• _WHAT TO WORK ON_:
Take the line that contains "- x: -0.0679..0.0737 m" in the data below and each line after it, through the last, and repeat them unchanged.

• _DATA BLOCK_:
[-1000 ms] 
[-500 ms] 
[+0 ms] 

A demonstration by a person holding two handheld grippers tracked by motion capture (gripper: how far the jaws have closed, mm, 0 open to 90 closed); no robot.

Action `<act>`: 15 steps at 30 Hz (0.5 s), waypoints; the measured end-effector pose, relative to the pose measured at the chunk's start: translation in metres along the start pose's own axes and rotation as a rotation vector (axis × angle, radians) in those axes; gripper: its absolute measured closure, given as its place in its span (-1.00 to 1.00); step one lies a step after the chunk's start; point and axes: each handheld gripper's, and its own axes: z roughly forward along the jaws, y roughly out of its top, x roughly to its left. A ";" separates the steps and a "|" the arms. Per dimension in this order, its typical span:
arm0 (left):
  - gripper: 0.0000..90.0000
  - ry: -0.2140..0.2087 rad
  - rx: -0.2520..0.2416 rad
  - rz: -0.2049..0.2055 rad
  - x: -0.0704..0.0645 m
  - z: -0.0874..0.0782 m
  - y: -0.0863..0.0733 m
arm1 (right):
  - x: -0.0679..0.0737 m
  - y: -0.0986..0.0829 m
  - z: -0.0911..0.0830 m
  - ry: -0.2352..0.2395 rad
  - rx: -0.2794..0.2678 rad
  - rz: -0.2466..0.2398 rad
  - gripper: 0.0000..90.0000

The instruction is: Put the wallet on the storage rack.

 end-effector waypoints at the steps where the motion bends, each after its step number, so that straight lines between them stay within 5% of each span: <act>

• _RESULT FOR THIS EXERCISE_:
  - x: -0.0679..0.0737 m
  - y: -0.0986..0.0829 m
  - z: -0.0911..0.0830 m
  - ry: -0.2352..0.2395 rad
  - rx: -0.2794..0.2678 rad
  - rz: -0.2466..0.2398 rad
  - gripper: 0.0000..90.0000

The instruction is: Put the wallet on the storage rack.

 end-effector waypoints at the steps where the motion bends, each after its step number, so that straight lines between them stay within 5% of each span: <act>

The answer to this exercise has been written out completely.